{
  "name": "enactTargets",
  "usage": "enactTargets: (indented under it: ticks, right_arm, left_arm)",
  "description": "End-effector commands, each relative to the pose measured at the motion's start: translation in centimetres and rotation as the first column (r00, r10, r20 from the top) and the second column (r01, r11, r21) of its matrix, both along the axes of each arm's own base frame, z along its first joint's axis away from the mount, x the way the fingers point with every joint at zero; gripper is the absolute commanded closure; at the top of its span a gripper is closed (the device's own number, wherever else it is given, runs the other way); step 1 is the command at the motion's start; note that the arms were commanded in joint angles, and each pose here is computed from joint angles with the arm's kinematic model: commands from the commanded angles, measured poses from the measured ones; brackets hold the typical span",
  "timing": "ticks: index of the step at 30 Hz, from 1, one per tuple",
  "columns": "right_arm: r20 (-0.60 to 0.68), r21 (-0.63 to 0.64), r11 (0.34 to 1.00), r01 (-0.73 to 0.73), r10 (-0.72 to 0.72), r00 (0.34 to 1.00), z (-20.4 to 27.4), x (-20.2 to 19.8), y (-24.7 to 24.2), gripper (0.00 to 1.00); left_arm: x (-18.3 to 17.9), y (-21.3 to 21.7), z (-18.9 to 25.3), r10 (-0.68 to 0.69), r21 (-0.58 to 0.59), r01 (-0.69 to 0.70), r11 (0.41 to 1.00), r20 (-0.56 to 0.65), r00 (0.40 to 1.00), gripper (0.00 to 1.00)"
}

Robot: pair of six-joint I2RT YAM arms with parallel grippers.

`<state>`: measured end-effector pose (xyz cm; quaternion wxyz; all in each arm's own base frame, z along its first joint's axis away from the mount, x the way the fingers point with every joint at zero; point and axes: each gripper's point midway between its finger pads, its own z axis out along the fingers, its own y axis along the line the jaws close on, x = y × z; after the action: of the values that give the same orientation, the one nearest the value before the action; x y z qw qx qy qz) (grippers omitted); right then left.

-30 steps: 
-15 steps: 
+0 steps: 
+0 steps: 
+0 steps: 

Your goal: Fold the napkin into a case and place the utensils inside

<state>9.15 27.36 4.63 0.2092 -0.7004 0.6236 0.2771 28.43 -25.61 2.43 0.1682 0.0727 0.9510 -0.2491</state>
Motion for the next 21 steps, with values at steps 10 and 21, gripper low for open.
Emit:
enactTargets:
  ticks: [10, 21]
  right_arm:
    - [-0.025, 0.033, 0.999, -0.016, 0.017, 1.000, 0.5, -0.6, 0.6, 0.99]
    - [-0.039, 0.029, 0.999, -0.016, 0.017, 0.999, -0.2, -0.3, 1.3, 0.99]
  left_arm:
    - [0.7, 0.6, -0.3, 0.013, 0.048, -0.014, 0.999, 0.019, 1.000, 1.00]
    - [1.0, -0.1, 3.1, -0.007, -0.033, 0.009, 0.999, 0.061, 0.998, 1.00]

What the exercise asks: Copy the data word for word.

Solution for this task:
{
  "name": "enactTargets",
  "usage": "enactTargets: (indented under it: ticks, right_arm, left_arm)",
  "description": "End-effector commands, each relative to the pose measured at the motion's start: translation in centimetres and rotation as the first column (r00, r10, r20 from the top) and the second column (r01, r11, r21) of its matrix, both along the axes of each arm's own base frame, z along its first joint's axis away from the mount, x the way the fingers point with every joint at zero; gripper is the absolute commanded closure; at the top of its span a gripper is closed (the device's own number, wherever else it is given, runs the other way); step 1 is the command at the motion's start; note that the arms were commanded in joint angles, and each pose here is computed from joint angles with the arm's kinematic model: commands from the commanded angles, measured poses from the measured ones; brackets hold the typical span",
  "timing": "ticks: index of the step at 30 Hz, from 1, one per tuple",
  "columns": "right_arm: r20 (-0.60 to 0.68), r21 (-0.63 to 0.64), r11 (0.34 to 1.00), r01 (-0.73 to 0.73), r10 (-0.72 to 0.72), r00 (0.34 to 1.00), z (-20.4 to 27.4), x (-20.2 to 19.8), y (-24.7 to 24.2), gripper (0.00 to 1.00); left_arm: x (-18.3 to 17.9), y (-21.3 to 21.7), z (-18.9 to 25.3), r10 (-0.68 to 0.69), r21 (-0.58 to 0.59), r01 (-0.69 to 0.70), r11 (0.41 to 1.00), r20 (-0.56 to 0.65), r00 (0.40 to 1.00), gripper (0.00 to 1.00)"
}

Robot: pair of six-joint I2RT YAM arms with parallel grippers.

`<state>`: measured end-effector pose (xyz cm; quaternion wxyz; all in each arm's own base frame, z along its first joint's axis away from the mount, x the way the fingers point with every joint at zero; point and axes: each gripper's point midway between its finger pads, its own z axis out along the fingers, its own y axis along the line the jaws close on, x = y × z; after the action: of the values that give the same orientation, the one nearest the value before the action; x y z qw qx qy qz) (grippers omitted); right then left.

-30 steps: 
-15 steps: 
+0 steps: 
+0 steps: 
+0 steps: 

Your goal: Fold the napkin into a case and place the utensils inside

<state>9.15 27.36 4.63 0.2092 -0.7004 0.6236 0.2771 28.43 -25.61 2.43 0.1682 0.0727 0.9510 -0.2491</state>
Motion for the next 21 steps, with values at steps 10 and 21, gripper low for open.
Emit:
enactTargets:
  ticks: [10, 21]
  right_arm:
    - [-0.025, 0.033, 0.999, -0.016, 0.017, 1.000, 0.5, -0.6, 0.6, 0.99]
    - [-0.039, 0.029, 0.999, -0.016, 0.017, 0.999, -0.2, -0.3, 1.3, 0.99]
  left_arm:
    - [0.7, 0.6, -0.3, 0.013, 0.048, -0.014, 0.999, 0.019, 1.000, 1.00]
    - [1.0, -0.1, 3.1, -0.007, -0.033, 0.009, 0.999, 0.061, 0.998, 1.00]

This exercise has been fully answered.